# [What the exercise asks]
All that is needed is a count of the lines in this data that contain the word "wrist".

(Data below Opens)

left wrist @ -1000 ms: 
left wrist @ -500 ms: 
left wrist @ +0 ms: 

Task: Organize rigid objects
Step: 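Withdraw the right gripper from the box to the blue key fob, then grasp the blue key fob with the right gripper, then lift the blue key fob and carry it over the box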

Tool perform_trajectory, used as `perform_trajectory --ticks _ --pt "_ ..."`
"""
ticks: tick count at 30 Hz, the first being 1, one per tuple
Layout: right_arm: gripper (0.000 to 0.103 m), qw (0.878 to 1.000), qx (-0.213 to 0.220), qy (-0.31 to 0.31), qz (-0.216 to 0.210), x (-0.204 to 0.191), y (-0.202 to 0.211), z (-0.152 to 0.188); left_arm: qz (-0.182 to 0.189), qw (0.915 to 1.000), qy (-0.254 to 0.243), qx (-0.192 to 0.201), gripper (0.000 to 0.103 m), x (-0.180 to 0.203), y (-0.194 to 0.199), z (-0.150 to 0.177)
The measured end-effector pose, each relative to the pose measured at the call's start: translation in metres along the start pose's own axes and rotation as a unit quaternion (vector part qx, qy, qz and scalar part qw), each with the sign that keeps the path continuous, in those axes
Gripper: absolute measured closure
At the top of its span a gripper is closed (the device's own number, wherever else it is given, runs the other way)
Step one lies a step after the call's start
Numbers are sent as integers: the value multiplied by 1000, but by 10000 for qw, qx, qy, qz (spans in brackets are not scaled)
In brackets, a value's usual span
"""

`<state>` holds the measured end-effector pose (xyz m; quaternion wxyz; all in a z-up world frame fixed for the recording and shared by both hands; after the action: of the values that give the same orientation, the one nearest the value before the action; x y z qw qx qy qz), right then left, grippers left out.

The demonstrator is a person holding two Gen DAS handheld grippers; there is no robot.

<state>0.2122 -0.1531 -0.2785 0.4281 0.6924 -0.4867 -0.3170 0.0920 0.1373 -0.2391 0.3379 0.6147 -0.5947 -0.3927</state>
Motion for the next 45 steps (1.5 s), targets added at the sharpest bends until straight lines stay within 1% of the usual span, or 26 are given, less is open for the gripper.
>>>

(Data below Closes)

# [Expected output]
3